公務員試験を突破した人チャレンジする人に聞く

ここ数年、公務員人気は高く、「狭き門」となっています。
その門を突破するにはどうすればいいのでしょうか。
そこで、見事、合格した人と、今、まさにチャレンジ中の人たちに、
志望動機や勉強の仕方などについてうかがいました。

国税専門官志望

どんな仕事をするのか?

日本の税制の根幹を支える

日本は申告納税制度を基本にしており、国税庁の大きな仕事は、安定した租税収入を得ることです。国税庁の管轄の国税局は、全国に11カ所(沖縄は国税事務局)、税務署は524カ所あります。そこで、税のスペシャリストとして業務を行っているのが、国税専門官です。
国税専門官は、①国税調査官、②国税徴収官、③国税査察官の総称です。
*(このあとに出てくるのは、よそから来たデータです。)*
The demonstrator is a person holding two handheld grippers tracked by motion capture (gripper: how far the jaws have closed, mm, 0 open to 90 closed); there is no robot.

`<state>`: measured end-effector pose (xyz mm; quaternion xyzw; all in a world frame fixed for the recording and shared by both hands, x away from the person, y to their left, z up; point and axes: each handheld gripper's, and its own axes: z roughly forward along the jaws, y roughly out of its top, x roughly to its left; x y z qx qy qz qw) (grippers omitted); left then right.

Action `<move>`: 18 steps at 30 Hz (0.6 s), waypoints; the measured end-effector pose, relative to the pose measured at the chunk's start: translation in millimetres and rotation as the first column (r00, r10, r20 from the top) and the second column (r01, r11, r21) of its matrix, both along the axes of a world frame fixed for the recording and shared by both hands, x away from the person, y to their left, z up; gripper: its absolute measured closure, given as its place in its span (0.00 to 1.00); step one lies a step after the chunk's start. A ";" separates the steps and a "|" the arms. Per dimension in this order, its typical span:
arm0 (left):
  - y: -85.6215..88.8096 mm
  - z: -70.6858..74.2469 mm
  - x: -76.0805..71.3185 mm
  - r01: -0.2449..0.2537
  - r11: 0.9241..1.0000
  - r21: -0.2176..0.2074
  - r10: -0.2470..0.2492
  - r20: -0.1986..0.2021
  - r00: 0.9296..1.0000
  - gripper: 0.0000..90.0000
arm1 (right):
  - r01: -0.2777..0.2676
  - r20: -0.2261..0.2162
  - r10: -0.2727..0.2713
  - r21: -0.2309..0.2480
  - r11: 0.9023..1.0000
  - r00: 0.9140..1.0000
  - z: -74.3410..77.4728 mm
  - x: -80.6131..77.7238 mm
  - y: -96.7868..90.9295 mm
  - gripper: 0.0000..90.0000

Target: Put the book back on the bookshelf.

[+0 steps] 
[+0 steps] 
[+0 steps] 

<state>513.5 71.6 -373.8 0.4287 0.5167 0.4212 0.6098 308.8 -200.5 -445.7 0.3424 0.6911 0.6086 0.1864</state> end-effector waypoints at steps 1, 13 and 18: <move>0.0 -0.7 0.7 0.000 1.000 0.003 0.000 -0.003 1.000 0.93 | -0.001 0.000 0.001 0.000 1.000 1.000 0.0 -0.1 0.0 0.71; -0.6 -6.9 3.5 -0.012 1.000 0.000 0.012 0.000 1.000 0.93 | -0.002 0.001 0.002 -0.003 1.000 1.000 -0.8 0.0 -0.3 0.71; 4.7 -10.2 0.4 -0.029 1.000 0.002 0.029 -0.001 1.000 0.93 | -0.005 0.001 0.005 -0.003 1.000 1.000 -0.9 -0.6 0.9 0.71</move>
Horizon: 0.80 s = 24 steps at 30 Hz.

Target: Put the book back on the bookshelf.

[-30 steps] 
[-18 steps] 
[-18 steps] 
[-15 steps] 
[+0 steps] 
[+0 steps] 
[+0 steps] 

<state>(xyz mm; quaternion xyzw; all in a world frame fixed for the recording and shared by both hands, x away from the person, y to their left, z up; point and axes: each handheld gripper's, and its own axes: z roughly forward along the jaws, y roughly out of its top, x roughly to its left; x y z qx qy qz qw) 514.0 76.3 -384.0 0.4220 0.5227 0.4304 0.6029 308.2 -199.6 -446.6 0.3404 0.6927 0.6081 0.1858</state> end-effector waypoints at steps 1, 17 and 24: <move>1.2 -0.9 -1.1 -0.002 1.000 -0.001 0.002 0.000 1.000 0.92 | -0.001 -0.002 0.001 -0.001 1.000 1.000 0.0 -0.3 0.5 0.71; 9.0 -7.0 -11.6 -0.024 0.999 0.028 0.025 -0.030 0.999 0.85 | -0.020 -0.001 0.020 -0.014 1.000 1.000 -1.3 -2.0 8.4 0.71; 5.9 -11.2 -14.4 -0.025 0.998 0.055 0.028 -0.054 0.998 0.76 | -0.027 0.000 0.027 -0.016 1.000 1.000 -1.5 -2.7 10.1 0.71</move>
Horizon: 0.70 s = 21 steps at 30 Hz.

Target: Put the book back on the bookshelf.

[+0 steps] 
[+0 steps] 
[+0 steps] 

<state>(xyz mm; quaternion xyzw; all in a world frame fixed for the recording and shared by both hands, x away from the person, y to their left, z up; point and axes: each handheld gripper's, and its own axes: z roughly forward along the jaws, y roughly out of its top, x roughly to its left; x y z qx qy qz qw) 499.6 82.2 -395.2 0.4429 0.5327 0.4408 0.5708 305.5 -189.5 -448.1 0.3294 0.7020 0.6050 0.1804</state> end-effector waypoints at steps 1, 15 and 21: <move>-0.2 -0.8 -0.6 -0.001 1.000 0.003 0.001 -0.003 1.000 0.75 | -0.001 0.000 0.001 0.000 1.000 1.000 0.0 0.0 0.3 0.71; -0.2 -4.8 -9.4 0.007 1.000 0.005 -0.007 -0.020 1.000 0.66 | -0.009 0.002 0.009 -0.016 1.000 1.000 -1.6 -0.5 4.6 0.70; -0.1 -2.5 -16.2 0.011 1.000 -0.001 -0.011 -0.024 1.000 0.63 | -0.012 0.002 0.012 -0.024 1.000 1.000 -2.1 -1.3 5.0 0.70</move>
国税調査官は、納税する個人、法人(会社)などが適正に税金を申告しているかどうかの調査・指導を行います。国税徴収官は、税金の督促、滞納処分や納税の指導などを担当します。国税査察官は脱税の疑いがある場合に、その捜索、差し押さえなどを行います。また、刑事罰を問う場合には必要な準備をし、告発なども行います。

試験の概要 受験スケジュール例

受験資格

①試験が行われる年の4月1日現在で、21歳以上30歳未満の者。
②21歳未満で、試験の翌年の3月までに大学を卒業及び卒業見込みの者、または人事院が同等の資格があると認める者。

国税専門官志望

チャレンジ1年目の経験を踏まえて、ステップアップ!

資格の大原/関西学院大学 文学部 2012年卒業/M.K さん

ワーク・ライフ・バランスを実現したい。

父が大学職員で公務員に近い環境だったので、その生活スタイルを見ていて、高校生の頃から公務員に親しみを持っていました。それに、結婚出産しても働き続けたいと思っているのですが、民間だと子供ができてからの離職率が高いので、やはり公務員の方がずっと働けると考え、目指しています。
また、公務員の場合、業績を上げることよりも誠心誠意を尽くして働くことがまず大切なことなのかなと考え、私にはその方が向いていると思ったのも志望理由の一つです。

国税専門官を目指す。

公務員試験にチャレンジするのは今年で2年目なのですが、1年目に女性セミナーに行った時、国税専門官の方のお話がとても輝いていて、カッコ良かったんです。あんな働く女性になれたらいいなと思ったのが、国税専門官を目指すきっかけです。
また、脱税のニュースなどを見ていると、真面目に納税している人との不公平を是正したいと思いました。

スクールに通って、苦手科目が得意科目に。

本格的に公務員試験対策の勉強に取りかかったのは大学3年生ぐらいからですが、このスクールには大学4年から通っています。ここでは経済学を一番がんばりました。私は文学部なので、経済学は大学の講義では取りませんでした。1年目の時には、結構勉強したつもりでもあまり伸びなかったのですが、スクールに来て勉強すると、すごくわかりやすくて、いつのまにか得意教科になっていました。
法律科目は、1年目でも得意な方だったのですが、2年目になって、スクールのテキストがしっかりしているので、「あ、これ初耳だな」という知識もあり、しっかり補充できたと思います。とくに、民法と憲法をしっかり勉強しています。

面接対策もしっかりと。

スクールでは、面接の指導も受けています。1年目の時、裁判所事務官なども受けたのですが、面接対策をほとんどしないままで、全然ダメでした。自分では、これで十分だろうと思っても、実は不足していたり、逆に、面接で言ったらまずいことでも、平気で志望動機として入れてしまっていたり…。スクールの先生や友人に、第三者の視点からアドバイスしてもらうことで、自分も客観的な視線を持って志望動機などを話せることができるようになりました。
それと、志望する職種についてはよく調べておくことも大切だと思いました。
試験に対する不安は、やっぱり、ありますが、勇気を持って、直前までせいいっぱい努力していきたいと思います。